What are the symptoms of Abdominal Aortic Aneurysms?
The main symptom of AAA is chest pain, which may be severe enough to cause you to faint or collapse. Other symptoms may include:

  • Shortness of breath
  • Weakness
  • Sweating
  • Rapid heart rate
  • Severe pain in the abdomen or back
  • A feeling of pulsing or throbbing in the abdomen
  • Nausea and vomiting
  • Lightheadedness or fainting

If you have any such signs or symptoms, you must get them checked out immediately. The sooner you diagnose and treat the condition, the better your chances are for a successful outcome.

How are Abdominal Aortic Aneurysms diagnosed?
To diagnose AAA, your doctor will undergo the following tests:

  • Magnetic Resonance Imaging (MRI)
  • Computerized Tomography (CT) Scan
  • Chest X-ray
  • Arteriogram
  • Transesophageal echocardiogram (TEE)

The most common is an MRI, which can provide detailed images of the aorta and any potential aneurysms. CT scans and chest X-rays can also help diagnose an AAA, as they can show the size and location of the aneurysm. An arteriogram is another test that can be used to diagnose an AAA. This involves checking for any changes in blood vessels so they can be seen more clearly on an X-ray.

Finally, a transesophageal echocardiogram (TEE) is another test that may be used to diagnose the condition. This involves high-frequency sound waves into the esophagus that initiates a picture of your heart and aorta.
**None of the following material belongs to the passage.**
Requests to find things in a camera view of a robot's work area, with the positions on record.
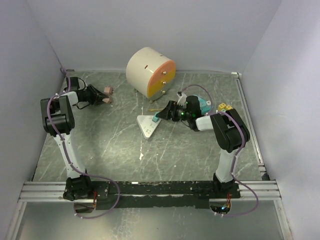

What are the effective treatment options?
The most common treatment option for abdominal aortic aneurysms is open surgery, which involves grafting (placing the graft) in the aorta. This procedure is usually done as an emergency measure when other treatments have failed or when the risk of rupture is high.

Endovascular surgery is another standard treatment option for AAAs and involves inserting the graft into a blood vessel outside the body. This approach has several advantages over open surgery: it’s less invasive, doesn’t require general anesthesia or overnight hospitalization, and has a lower risk of complications such as bleeding or organ failure.

Treatment for AAA typically involves several stages, and the goal is to prevent it from rupturing and causing further injury to your heart or other organs.